How does the data below read from its first line through the line containing "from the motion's"? Print those lines exactly.

Dataset records:
○ ○ ○

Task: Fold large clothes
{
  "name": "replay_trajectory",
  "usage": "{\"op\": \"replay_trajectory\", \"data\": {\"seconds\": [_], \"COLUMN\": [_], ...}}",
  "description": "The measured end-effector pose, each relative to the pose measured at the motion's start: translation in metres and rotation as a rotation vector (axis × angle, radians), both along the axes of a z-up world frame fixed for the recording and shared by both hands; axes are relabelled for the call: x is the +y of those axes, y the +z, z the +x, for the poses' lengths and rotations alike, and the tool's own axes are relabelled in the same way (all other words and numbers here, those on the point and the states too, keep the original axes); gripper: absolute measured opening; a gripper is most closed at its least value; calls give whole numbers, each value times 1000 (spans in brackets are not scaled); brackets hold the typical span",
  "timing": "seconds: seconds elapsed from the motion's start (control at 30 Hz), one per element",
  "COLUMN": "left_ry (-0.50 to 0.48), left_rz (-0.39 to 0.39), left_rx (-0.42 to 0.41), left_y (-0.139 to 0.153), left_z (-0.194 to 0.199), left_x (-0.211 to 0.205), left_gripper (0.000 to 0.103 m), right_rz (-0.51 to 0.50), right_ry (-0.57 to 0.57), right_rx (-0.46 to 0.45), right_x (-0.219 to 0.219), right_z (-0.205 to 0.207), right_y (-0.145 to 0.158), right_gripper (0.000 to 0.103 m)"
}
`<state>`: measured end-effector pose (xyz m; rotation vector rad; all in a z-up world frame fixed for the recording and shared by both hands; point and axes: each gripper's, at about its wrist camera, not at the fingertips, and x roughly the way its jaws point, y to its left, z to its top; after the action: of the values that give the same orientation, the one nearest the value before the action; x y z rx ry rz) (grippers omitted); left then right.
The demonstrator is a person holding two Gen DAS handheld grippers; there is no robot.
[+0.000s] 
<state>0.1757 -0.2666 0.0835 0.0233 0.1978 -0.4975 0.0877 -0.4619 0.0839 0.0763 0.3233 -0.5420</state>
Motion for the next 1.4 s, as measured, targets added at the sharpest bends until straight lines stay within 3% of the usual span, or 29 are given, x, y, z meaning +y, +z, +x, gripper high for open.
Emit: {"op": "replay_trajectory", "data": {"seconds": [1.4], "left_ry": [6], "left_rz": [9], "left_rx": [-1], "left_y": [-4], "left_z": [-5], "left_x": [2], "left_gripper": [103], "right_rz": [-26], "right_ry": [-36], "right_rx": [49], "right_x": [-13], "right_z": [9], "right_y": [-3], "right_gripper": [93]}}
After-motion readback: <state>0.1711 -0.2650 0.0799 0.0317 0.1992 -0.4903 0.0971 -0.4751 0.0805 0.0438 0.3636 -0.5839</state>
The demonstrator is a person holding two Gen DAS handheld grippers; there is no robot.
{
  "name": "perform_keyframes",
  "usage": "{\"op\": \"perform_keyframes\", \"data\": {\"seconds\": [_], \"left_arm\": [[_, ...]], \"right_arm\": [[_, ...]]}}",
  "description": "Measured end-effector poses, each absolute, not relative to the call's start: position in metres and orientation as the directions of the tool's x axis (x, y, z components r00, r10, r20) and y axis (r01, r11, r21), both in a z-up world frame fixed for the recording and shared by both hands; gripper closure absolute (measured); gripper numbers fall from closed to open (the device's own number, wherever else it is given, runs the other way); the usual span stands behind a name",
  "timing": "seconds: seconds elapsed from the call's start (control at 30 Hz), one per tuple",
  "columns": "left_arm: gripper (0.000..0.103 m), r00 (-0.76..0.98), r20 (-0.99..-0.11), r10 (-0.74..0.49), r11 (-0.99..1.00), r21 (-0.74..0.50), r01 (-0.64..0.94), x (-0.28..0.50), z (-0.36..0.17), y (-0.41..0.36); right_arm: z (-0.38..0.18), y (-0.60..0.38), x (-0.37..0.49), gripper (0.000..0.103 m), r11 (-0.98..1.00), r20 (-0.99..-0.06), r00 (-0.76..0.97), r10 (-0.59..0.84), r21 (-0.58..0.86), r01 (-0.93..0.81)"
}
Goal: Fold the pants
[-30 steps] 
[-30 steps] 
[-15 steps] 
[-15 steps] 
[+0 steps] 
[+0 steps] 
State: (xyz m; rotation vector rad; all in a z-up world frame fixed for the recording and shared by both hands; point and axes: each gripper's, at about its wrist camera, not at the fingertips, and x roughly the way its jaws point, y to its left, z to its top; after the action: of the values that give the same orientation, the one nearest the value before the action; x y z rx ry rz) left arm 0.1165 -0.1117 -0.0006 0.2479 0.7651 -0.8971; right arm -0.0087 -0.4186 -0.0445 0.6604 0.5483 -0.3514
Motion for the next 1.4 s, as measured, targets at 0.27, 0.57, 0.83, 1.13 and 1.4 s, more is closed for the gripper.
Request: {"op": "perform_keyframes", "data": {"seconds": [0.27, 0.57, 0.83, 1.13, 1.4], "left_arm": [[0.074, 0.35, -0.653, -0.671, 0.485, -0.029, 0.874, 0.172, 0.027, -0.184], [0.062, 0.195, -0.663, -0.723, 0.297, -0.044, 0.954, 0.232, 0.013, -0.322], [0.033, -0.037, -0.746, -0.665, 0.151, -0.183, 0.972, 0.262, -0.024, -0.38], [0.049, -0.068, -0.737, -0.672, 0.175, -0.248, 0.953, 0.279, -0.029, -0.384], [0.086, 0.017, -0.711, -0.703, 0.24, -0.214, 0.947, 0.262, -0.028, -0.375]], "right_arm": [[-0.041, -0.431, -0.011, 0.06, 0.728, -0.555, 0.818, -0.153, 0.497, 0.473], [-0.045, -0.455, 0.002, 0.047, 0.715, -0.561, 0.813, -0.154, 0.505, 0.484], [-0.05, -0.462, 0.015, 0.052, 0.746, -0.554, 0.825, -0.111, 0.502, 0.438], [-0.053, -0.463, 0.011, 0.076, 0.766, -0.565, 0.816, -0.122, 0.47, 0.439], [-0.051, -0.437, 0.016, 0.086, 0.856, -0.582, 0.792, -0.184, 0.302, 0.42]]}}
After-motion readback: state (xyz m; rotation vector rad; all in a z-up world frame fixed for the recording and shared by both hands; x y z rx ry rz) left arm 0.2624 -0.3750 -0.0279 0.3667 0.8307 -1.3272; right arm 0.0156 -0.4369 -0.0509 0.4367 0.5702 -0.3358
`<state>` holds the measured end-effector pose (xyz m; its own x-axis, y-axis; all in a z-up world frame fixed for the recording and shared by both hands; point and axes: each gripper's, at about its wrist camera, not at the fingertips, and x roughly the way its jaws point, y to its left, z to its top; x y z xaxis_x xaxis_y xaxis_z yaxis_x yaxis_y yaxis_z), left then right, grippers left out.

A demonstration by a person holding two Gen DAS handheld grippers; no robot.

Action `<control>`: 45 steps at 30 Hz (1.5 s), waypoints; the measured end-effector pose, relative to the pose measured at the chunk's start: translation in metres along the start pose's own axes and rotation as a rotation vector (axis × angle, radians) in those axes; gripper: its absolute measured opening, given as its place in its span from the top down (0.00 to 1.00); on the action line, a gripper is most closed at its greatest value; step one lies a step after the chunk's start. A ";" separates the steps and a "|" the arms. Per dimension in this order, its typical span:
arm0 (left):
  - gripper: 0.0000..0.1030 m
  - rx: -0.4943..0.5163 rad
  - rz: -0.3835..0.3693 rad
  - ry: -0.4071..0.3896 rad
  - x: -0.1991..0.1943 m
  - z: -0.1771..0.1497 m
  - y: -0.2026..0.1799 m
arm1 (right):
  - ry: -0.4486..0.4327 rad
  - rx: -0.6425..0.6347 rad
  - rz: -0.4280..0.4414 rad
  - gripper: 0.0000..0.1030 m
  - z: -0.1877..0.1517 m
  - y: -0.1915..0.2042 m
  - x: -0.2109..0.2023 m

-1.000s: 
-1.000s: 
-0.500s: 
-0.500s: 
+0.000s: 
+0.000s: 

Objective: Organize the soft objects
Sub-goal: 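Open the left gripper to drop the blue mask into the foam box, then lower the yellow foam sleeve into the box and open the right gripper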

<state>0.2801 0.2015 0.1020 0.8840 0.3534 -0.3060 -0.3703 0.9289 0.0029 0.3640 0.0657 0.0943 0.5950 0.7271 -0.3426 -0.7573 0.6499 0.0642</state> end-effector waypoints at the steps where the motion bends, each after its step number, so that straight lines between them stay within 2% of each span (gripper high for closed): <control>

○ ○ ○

## YOUR SOLUTION:
Task: Fold large clothes
{
  "name": "replay_trajectory",
  "usage": "{\"op\": \"replay_trajectory\", \"data\": {\"seconds\": [_], \"COLUMN\": [_], ...}}",
  "description": "The measured end-effector pose, each relative to the pose measured at the motion's start: translation in metres and rotation as a rotation vector (axis × angle, radians), both along the axes of a z-up world frame fixed for the recording and shared by both hands; axes are relabelled for the call: x is the +y of those axes, y the +z, z the +x, for the poses' lengths and rotations alike, and the tool's own axes are relabelled in the same way (all other words and numbers here, those on the point and the states too, keep the original axes); gripper: absolute measured opening; a gripper is most closed at its least value; calls give whole numbers, each value times 1000 (spans in brackets are not scaled); brackets hold the typical span",
  "timing": "seconds: seconds elapsed from the motion's start (control at 30 Hz), one per element",

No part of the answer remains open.